Cum. Ağu 1st, 2025
Singapur’daki Çökme Olayı Göçmen İşçi Haklarına Yeniden Odaklanmayı Tetikledi

“`html

Cumartesi günü Singapur’da işlek bir yolda 3 metre (10 ft) derinliğinde bir obruk açıldığında ve siyah bir Mazda’yı yuttuğunda, yakındaki bir inşaat sahasındaki işçiler derhal müdahale etti.

İşçiler, araçtan çıkmayı başarmış olan kadın sürücüye, çalışma sahalarından bir ip alıp attılar.

Beş dakikadan kısa bir sürede, onu güvenli bir şekilde çekmeyi başardılar.

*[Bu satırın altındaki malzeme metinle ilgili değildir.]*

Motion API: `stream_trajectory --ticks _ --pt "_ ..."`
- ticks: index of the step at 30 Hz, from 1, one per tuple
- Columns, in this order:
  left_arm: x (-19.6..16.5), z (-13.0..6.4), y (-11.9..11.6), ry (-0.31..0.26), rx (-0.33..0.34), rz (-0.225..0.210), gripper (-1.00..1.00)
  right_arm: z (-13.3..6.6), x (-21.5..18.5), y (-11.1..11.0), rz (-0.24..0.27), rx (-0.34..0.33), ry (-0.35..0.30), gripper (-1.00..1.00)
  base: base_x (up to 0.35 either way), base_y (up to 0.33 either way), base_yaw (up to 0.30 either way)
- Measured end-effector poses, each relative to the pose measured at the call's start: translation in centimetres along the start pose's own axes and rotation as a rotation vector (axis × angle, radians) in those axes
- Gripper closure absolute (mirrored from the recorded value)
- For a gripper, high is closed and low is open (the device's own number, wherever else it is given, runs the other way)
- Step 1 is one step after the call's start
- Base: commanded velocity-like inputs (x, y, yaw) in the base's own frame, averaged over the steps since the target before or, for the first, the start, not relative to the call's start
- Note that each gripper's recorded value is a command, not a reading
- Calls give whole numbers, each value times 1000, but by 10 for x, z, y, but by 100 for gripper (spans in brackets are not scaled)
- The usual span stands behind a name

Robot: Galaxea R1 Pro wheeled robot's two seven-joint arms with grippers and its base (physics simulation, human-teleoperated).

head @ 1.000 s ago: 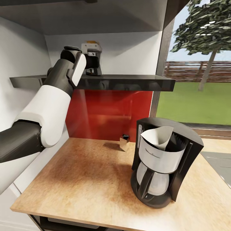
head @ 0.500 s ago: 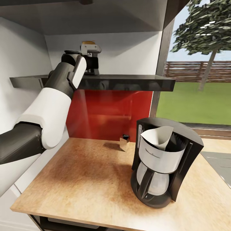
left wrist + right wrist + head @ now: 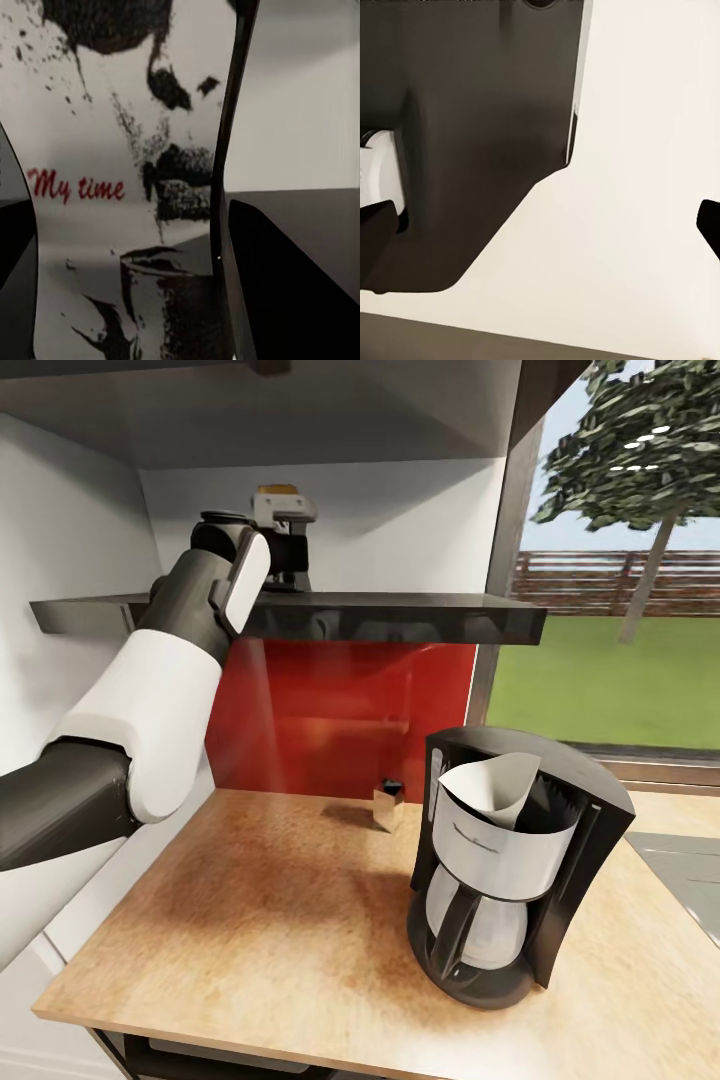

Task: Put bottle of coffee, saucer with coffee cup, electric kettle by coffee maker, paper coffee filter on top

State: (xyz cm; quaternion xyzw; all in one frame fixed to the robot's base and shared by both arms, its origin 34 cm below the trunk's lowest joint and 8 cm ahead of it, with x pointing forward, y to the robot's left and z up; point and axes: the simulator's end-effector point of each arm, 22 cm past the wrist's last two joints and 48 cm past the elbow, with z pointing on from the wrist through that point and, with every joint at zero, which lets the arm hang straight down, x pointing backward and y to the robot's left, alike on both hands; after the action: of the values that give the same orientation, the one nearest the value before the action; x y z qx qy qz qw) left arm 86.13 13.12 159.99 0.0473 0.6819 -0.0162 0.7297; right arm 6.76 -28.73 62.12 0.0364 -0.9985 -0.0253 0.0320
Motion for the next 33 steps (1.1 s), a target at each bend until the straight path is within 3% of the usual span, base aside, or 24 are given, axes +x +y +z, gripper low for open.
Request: stream_trajectory --ticks 8,12,22,33 --pt "-6 -3 0 14 0 5 100 0 -1 2 0 -3 -2 -100 0 0 0" --pt "-23 -11 1 -17 2 -2 100 0 -3 4 3 -5 -5 -100 0 0 0" --pt "-28 -18 1 -26 4 -2 100 0 -3 4 5 -5 -8 -100 -12 0 0" --pt "-14 -15 0 -7 6 -2 100 0 -3 4 5 -6 -7 -100 -306 0 0"
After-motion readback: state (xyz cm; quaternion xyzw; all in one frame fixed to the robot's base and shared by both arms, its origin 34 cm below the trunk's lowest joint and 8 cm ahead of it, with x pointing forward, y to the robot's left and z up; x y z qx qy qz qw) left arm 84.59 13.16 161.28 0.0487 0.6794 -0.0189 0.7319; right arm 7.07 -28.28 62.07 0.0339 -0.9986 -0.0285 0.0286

İnşaat sahası ustabaşı Suppiah Pitchai Udaiyappan gazetecilere verdiği demeçte, “Korktum, ama tek düşüncem bu kadının önce kurtarılması gerektiğiydi” dedi.

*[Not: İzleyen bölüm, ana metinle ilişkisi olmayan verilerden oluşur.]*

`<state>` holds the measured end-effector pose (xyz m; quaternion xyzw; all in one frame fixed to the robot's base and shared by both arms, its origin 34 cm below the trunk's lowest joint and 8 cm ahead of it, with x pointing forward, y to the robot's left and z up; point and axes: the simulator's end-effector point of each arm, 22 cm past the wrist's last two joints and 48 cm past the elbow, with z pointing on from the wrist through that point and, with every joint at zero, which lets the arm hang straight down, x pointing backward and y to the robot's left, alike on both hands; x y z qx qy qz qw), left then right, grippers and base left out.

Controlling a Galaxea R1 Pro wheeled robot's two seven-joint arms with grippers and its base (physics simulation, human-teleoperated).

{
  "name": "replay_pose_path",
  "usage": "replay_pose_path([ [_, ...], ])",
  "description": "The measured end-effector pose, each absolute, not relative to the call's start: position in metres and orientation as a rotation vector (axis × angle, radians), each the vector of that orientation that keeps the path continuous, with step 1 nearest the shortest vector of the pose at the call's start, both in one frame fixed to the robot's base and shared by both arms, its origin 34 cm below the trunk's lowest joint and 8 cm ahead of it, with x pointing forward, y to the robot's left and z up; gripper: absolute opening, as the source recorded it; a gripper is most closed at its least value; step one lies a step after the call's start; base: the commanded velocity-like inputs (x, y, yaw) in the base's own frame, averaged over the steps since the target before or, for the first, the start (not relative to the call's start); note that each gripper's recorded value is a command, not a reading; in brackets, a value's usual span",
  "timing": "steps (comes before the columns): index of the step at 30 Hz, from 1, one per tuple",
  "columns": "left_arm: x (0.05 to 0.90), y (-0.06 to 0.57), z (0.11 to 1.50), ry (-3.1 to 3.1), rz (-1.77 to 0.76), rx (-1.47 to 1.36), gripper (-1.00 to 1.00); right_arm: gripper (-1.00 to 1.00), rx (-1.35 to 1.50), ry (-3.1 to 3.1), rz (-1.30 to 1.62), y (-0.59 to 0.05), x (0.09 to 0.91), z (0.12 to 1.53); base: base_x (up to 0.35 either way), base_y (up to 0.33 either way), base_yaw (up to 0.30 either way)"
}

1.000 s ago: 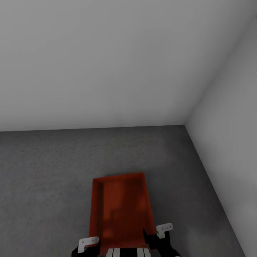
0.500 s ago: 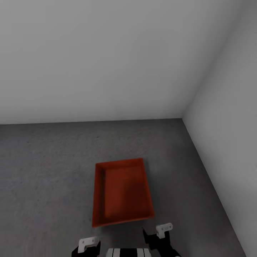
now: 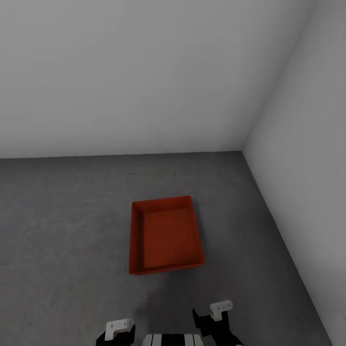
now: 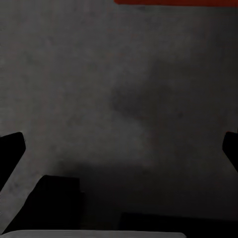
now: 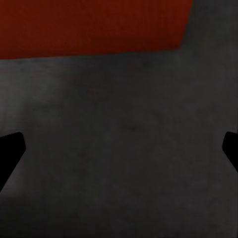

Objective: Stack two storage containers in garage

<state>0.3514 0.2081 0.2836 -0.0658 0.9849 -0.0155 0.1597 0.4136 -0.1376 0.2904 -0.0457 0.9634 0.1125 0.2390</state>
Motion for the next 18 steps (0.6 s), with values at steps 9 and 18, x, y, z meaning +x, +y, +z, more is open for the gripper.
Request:
replay_pose_path([
  [9,0.3513,0.2079,0.2836,2.815,-0.04,-0.189,1.0,1.0,-0.126,2.639,0.304,-0.138,0.4132,0.2901,-0.329,0.0,0.0],
  [18,0.3512,0.2079,0.2837,2.815,-0.043,-0.189,1.0,1.0,-0.125,2.655,0.296,-0.1397,0.4065,0.2874,-0.069,0.0,0.0],
])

Olayın görüntüleri sosyal medyada hızla yayıldı ve birçok kişi işçileri kahraman olarak övdü.

Bay Udaiyappan, Singapur’da Bangladeş, Hindistan ve Myanmar gibi düşük gelirli ülkelerden gelen 1,17 milyon işçiyi tanımlamak için kullanılan bir terim olan “göçmen işçi”.

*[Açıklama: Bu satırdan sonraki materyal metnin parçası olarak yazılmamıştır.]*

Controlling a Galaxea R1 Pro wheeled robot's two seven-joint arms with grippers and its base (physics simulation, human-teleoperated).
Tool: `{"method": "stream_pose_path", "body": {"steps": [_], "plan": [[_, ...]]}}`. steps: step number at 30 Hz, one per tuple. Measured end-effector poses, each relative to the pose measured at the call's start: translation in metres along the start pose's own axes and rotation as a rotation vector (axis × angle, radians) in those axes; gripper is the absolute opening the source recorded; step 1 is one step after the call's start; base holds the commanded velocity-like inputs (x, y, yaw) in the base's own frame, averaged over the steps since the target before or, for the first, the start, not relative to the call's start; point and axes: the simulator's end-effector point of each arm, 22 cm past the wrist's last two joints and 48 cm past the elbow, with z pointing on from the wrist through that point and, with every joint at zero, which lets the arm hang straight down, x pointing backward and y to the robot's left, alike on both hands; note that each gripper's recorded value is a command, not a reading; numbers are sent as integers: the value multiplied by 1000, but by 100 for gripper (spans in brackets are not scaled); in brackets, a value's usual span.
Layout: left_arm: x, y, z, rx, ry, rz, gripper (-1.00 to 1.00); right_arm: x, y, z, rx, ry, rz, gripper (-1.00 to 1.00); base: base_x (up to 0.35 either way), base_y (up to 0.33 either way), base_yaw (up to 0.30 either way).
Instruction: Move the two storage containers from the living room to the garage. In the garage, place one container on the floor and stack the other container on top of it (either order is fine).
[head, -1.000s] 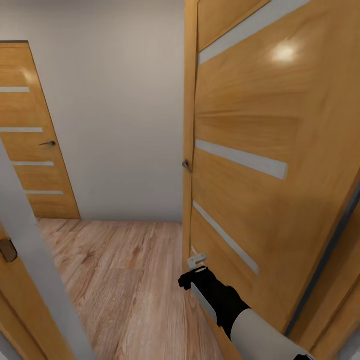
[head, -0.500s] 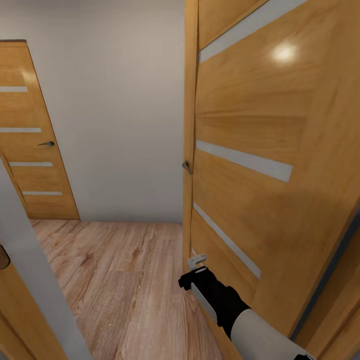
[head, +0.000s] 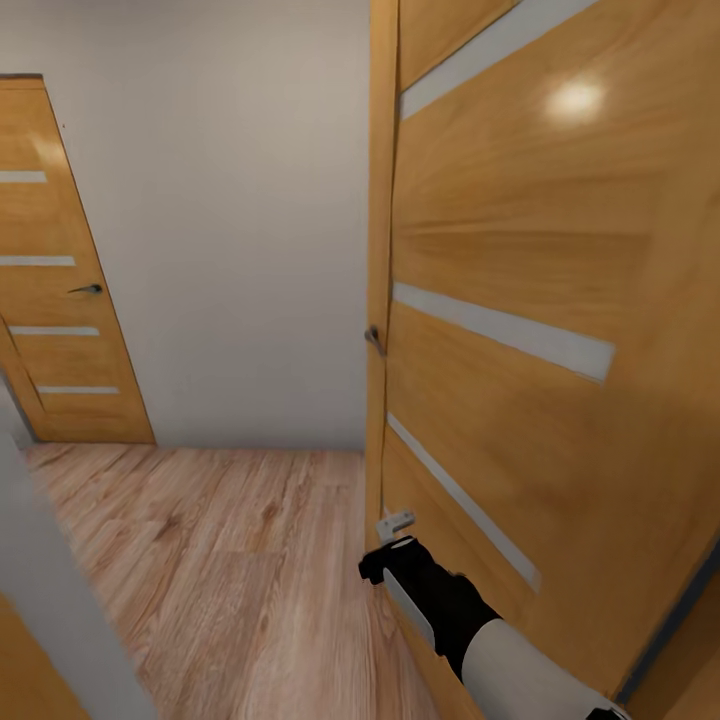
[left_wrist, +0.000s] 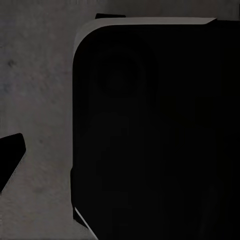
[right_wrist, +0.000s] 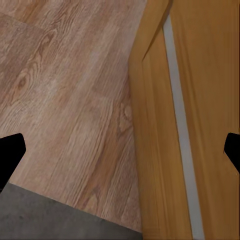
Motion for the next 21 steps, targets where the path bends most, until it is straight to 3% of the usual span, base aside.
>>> {"method": "stream_pose_path", "body": {"steps": [7, 21], "plan": [[0, 0, 0, 0, 0, -1, 100, 0, 0, 0, 0, 1, 0, 100, 170, 0, 0], [0, 0, 0, -2, 1, -6, 100, 1, -1, 1, 3, 2, 2, 100, 11, 0, 0]]}}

Büyük çoğunluğu, Singapurluların tipik olarak kaçındığı düşük ücretli ve emek yoğun işlerde çalışıyor.

Bu, göçmen işçilerin Singapur’da hayat kurtarmak için ilk müdahale ekipleri gibi davrandığı ilk örnek değil. Nisan ayında, dört işçi bir dükkan evinde mahsur kalan çocukları kurtarmaya yardım etti.

Son eylemleri, Singapur’daki düşük ücretli işçilerin hakları – veya hak eksikliği – hakkındaki tartışmaları yeniden alevlendirdi.

Singapur’un hızla büyüyen ekonomisi, ülke dışı işgücünün neredeyse dörtte üçünü oluşturan bu işçilere büyük ölçüde bağımlı. Birçoğu inşaat, denizcilik tersaneleri ve imalat gibi sektörlerde çalışıyor.

Singapur’da asgari ücret olmamasına rağmen, savunuculuk grupları bu işçilerin ayda 300 S$ (233$; 175£) kadar az kazandığını ve genellikle yerleşim alanlarından uzakta bulunan kalabalık yurtlarda yaşadığını belirtiyor.

Sıklıkla işe alım ajansları ve işverenler tarafından aşırı çalışma, ödenmeyen iş ve yetersiz yaşam koşulları gibi istismarlarla karşı karşıya kalıyorlar. Bu sorunlar iyi belgelenmiş, ancak aktivistler yıllar içinde çok az şeyin değiştiğini iddia ediyor.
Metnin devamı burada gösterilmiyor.